Top of The records

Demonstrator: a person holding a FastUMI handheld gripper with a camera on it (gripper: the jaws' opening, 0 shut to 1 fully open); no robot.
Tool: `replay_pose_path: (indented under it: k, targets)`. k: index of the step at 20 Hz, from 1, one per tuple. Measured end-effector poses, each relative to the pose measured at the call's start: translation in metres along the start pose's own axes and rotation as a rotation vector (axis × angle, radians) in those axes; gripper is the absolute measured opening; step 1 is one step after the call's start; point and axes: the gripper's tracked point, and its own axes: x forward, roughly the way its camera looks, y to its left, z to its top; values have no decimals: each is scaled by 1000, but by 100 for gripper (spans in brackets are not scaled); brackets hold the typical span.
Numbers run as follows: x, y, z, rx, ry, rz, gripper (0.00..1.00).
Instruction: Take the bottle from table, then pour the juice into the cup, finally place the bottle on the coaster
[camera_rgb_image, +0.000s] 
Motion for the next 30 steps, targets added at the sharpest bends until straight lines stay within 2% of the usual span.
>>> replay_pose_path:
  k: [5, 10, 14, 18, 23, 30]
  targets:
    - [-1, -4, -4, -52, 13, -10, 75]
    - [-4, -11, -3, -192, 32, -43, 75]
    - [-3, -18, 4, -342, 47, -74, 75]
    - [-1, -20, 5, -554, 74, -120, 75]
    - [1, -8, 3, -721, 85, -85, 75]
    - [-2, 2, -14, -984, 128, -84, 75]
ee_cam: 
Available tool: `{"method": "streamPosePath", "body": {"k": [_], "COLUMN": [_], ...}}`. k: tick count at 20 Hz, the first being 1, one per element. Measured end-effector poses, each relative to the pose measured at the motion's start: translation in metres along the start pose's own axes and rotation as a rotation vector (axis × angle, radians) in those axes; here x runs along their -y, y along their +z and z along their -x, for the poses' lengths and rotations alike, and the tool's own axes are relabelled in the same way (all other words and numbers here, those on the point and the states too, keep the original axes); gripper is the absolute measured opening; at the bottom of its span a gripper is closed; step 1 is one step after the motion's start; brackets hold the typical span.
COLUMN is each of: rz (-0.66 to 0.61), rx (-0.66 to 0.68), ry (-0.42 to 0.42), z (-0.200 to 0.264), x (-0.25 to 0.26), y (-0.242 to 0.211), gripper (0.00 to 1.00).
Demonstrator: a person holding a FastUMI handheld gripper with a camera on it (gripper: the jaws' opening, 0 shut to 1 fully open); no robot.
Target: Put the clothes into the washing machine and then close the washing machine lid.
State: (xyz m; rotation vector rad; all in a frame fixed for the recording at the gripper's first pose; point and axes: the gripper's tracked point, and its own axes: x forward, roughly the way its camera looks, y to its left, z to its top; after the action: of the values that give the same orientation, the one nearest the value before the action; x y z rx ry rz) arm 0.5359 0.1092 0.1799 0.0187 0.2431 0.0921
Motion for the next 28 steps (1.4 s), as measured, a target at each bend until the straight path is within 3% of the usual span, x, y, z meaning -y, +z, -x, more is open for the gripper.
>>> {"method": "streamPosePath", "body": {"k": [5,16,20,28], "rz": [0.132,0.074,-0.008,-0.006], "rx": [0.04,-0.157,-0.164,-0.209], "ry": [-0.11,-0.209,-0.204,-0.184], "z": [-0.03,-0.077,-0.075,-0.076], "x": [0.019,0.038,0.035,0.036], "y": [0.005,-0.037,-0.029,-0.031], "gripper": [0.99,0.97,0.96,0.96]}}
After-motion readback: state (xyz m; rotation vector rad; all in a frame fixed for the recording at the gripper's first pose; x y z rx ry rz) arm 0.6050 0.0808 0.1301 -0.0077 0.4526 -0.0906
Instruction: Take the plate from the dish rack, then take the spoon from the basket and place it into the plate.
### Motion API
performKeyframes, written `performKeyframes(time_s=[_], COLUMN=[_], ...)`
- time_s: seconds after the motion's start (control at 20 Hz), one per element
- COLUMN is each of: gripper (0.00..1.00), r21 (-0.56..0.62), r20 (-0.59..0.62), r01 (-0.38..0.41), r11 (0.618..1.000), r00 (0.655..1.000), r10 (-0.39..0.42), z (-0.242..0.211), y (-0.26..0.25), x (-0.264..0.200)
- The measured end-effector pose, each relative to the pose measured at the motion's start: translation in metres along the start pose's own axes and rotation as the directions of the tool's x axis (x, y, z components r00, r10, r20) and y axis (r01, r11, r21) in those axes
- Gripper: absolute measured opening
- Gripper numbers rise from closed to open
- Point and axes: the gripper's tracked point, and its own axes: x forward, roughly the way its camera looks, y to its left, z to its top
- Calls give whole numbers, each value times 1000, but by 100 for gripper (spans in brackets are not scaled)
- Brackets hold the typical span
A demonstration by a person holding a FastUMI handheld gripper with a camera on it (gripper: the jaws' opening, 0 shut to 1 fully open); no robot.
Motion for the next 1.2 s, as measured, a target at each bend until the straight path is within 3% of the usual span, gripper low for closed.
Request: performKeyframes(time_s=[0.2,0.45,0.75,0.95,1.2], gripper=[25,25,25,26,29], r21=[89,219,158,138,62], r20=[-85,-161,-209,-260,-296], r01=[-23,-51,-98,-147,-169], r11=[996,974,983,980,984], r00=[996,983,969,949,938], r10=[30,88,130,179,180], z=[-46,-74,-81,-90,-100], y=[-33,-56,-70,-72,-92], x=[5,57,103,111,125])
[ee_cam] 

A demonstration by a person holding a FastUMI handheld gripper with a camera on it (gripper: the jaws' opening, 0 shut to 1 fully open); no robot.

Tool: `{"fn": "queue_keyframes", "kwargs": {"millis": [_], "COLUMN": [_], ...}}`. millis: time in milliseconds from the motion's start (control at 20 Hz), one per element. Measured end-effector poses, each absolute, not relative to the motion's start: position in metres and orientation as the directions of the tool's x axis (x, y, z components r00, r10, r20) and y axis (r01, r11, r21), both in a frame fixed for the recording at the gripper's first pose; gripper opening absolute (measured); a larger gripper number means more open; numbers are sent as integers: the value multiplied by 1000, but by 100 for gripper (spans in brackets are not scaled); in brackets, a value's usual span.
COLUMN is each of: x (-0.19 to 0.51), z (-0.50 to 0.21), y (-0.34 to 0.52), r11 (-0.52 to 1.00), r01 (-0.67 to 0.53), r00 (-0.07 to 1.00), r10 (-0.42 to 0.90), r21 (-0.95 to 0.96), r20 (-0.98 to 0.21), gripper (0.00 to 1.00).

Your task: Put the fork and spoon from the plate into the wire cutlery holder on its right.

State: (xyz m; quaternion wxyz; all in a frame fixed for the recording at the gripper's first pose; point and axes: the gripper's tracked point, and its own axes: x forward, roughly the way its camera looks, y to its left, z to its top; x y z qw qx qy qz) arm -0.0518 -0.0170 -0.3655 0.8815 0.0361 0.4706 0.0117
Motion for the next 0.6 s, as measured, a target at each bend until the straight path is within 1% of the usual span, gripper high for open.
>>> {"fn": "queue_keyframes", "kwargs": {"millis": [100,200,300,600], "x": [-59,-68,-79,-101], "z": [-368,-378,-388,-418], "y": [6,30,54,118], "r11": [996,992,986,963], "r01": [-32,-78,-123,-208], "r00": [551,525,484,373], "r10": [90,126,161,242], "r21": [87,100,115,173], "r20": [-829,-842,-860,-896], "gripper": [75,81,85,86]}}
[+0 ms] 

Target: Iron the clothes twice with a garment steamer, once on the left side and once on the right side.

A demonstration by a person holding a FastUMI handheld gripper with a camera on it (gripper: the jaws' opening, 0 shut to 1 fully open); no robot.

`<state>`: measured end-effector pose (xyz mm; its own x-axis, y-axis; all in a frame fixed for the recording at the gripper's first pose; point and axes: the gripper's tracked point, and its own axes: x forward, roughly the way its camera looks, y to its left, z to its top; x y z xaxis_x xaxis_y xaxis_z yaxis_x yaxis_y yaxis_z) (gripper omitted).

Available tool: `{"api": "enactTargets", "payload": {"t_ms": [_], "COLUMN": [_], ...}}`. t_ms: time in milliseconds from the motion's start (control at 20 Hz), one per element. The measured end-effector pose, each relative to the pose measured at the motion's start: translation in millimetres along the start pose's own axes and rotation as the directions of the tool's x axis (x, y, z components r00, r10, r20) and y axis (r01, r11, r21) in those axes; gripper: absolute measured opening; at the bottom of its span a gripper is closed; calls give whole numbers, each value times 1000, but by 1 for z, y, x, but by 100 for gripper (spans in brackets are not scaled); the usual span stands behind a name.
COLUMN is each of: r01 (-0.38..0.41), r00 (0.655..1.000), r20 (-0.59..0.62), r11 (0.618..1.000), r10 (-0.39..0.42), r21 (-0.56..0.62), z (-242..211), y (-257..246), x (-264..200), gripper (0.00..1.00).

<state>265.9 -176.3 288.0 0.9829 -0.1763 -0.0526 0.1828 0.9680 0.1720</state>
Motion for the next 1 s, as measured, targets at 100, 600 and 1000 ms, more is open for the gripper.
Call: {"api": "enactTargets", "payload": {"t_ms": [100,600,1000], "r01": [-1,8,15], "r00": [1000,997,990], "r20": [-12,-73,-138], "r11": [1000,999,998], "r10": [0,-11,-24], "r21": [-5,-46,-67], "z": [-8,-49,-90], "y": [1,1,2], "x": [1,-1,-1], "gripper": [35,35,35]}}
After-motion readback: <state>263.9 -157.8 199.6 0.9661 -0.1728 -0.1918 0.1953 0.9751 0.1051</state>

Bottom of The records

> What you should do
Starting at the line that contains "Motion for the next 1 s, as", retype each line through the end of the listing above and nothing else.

> Output
Motion for the next 1 s, as measured, targets at 100, 600 and 1000 ms, more is open for the gripper.
Call: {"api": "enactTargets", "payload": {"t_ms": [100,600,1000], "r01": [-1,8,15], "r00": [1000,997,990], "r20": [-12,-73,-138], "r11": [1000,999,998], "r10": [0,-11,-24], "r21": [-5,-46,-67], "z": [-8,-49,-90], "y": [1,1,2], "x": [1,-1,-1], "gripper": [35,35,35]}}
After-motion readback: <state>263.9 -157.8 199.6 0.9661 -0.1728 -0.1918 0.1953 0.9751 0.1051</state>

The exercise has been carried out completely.